Memorabilia: marzo 1991, settembre 1992, elettoralmente parlando, un precipizio

Vincere una guerra fa bene.
Politicamente parlando.
Correva il mese di marzo del 1991 e un George Herbert Bush appena uscito trionfante da quella del Golfo (conclusa il 28 febbraio precedente), in un affidabile sondaggio Gallup, si vede attribuire un eccezionale indice di gradimento – si badi bene, non tra i suoi repubblicani ma tra gli Americani in genere – dell’ottantanove per cento!
Pressoché un anno e mezzo dopo, nel 1992, di settembre, un’altra rilevazione del medesimo istituto documenta il crollo della fiducia dei cittadini nei suoi confronti: dall’ottantanove di cui sopra al trentadue!
Ed è quello l’anno elettorale.
L’anno nel quale G. H. si gioca un secondo mandato.
Certo, la memoria degli elettori è corta.
Lo è riguardo a praticamente tutto tranne che alle questioni economiche.
Alle crisi.
In particolare, se persistenti e non adeguatamente – quantomeno nella percezione generale – affrontate.
Una seconda cosa gli elettori rammentano quando occorre: le promesse non mantenute.
Ebbene, quanto alla prima questione, la stagnazione/crisi è in atto da tempo (si dice addirittura dal 1990) e la differenza con altre precedenti consimili è che tocca anche l’élite professionale e manageriale della Costa Orientale del Paese e grandi aziende, quali le telefoniche e la IBM, che sono costrette a licenziare quando da sempre si vantavano di non averlo mai fatto.
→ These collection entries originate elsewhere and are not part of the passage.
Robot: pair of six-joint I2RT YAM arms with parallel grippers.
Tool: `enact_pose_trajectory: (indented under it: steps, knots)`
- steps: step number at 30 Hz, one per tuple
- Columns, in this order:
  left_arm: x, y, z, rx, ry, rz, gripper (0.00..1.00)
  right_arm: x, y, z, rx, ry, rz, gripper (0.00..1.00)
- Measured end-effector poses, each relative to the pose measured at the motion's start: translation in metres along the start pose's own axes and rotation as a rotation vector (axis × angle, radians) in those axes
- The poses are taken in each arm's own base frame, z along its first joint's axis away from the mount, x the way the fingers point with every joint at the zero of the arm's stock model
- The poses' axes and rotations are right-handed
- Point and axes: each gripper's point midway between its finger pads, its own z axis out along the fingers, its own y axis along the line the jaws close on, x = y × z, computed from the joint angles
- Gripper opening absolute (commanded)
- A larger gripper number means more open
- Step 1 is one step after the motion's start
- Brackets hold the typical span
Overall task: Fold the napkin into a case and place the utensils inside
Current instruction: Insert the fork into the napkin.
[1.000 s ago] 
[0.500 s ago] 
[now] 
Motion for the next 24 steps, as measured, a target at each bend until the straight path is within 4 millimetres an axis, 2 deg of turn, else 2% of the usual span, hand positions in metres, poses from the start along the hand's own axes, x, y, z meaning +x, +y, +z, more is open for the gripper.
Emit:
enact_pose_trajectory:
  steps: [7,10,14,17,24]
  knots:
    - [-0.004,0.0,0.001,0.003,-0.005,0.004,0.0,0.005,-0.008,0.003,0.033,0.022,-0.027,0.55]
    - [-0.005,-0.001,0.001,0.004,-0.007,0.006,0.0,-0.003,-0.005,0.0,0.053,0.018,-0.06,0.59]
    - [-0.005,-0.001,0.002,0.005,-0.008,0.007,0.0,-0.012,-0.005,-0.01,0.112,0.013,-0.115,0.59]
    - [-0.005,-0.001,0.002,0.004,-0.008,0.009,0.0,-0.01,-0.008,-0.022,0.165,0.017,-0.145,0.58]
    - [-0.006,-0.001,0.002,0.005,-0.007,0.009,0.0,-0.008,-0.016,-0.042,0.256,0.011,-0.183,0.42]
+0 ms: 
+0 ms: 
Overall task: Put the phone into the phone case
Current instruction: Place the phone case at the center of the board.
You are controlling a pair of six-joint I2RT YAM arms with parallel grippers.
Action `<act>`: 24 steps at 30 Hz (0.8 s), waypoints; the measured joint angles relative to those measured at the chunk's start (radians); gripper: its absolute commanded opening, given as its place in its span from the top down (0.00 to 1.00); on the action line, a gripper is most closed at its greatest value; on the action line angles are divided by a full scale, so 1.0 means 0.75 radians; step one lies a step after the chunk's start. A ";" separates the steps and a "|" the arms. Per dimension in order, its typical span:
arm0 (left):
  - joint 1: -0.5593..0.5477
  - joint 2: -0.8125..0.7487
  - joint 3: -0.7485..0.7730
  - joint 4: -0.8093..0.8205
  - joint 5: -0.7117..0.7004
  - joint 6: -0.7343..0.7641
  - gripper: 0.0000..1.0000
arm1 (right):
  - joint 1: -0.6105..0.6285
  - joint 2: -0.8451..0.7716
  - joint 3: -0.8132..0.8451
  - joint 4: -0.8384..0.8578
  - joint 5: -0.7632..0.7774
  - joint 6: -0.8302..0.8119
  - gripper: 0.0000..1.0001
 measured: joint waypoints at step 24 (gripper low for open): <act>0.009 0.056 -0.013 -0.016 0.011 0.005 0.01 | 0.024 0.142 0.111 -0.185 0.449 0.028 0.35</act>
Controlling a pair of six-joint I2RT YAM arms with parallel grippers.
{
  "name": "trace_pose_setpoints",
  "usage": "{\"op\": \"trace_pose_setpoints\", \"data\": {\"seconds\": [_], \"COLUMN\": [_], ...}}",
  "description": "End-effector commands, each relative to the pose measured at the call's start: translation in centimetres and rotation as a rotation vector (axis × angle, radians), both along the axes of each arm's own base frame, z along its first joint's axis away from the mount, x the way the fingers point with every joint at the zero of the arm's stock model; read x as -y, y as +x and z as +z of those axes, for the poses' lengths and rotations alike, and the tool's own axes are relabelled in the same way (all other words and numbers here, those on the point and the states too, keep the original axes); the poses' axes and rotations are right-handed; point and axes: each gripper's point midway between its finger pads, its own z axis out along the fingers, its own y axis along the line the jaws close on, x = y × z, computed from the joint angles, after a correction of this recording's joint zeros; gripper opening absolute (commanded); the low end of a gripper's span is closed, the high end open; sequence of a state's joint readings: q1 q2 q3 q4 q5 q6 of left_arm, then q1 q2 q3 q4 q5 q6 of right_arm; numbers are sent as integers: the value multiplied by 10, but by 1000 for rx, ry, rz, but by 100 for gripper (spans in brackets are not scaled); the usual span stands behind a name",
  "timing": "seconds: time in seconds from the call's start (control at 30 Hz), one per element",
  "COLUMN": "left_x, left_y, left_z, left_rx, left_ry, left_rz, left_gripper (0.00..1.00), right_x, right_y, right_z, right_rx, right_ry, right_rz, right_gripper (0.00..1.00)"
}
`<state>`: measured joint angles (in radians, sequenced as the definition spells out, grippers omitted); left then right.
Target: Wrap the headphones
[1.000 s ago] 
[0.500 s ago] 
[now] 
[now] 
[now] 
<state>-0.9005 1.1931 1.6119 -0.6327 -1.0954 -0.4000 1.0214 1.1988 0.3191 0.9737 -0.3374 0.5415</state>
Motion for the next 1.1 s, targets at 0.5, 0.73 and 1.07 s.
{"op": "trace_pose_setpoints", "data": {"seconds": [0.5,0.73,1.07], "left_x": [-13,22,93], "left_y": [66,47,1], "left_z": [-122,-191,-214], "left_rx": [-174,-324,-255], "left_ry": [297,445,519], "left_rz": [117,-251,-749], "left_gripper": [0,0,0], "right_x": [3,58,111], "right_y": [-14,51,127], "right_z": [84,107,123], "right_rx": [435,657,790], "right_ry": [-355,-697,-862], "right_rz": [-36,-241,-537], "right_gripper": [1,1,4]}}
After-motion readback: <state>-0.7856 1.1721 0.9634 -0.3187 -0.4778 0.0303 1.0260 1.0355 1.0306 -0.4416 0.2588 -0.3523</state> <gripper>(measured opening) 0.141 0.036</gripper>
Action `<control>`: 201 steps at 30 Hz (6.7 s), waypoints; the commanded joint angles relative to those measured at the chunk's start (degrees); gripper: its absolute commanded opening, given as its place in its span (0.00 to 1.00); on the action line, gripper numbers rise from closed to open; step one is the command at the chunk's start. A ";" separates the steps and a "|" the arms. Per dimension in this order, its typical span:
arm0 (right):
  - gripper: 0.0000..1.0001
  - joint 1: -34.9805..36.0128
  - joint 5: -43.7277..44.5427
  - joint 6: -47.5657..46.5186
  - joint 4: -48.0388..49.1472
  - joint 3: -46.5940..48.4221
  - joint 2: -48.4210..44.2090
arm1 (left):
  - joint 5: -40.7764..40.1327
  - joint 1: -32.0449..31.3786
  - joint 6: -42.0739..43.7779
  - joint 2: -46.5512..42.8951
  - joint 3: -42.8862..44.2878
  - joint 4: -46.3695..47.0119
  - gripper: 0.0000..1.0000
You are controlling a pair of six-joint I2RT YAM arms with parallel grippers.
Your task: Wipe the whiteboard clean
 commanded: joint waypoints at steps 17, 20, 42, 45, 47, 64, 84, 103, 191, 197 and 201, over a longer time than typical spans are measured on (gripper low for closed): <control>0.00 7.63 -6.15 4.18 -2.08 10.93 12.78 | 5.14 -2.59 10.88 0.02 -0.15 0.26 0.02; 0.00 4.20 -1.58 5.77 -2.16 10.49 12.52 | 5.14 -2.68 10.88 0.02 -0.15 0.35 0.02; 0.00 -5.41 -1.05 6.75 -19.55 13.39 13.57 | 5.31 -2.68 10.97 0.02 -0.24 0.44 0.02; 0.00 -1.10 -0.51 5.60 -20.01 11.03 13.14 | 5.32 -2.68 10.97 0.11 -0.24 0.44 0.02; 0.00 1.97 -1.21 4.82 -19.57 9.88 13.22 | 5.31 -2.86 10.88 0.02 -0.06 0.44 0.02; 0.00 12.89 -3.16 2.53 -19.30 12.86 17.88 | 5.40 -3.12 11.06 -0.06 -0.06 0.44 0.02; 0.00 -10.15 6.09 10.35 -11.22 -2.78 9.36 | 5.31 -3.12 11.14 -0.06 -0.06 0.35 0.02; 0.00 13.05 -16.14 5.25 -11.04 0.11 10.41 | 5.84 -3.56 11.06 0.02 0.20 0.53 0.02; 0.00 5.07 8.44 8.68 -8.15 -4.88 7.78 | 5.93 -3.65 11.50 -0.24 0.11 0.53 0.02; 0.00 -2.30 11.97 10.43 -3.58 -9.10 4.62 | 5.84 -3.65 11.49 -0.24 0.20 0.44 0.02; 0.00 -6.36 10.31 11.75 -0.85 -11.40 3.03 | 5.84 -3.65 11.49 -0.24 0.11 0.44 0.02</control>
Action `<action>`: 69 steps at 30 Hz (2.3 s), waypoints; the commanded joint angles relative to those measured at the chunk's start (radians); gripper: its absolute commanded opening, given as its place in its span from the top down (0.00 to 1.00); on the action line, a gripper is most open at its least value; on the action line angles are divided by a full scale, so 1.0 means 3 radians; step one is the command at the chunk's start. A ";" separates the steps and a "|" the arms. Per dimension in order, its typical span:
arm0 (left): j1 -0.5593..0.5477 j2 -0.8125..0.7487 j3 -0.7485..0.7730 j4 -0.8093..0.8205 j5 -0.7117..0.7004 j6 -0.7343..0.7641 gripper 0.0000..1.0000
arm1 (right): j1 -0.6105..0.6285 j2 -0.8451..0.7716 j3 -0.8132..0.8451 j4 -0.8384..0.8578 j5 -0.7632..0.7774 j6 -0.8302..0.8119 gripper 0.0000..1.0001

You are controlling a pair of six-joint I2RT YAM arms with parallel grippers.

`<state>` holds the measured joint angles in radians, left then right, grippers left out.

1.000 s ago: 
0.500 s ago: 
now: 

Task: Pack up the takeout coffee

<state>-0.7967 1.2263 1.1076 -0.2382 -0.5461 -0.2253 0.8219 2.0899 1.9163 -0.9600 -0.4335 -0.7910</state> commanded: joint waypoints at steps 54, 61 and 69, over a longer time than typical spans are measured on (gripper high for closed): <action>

Quanto alla seconda, non aveva forse Bush fatto una ben precisa promessa durante la campagna 1988?
Non aveva detto:
“Ascoltatemi bene: niente nuove tasse!”?
Promessa disattesa quasi subito il cui mancato mantenimento gli nocque grandemente?
Certo ancora, quel per lui dannato 1992 ne vide di tutti i colori elettoralmente parlando (l’arrivo sulla scena di un rampante Bill Clinton e l’inaspettata concorrenza a destra di un abile indipendente di grandi disponibilità quale si rivelò essere il texano Ross Perot).
Non avesse però imperversato la crisi economica, l’ex Governatore dell’Arkansas avrebbe avuto molto meno gioco ed agio e il miliardario di Texarkana non sarebbe probabilmente sceso in campo.
Con i se e i ma non si cava un ragno dal buco ma quale migliore conferma (e peggiore minaccia per un Donald Trump eventualmente precipitato, Coronavirus causa, nella crisi) che le difficoltà economiche – a parte e mai dimenticando le sofferenze di molti – sono le prime da evitare elettoralmente parlando?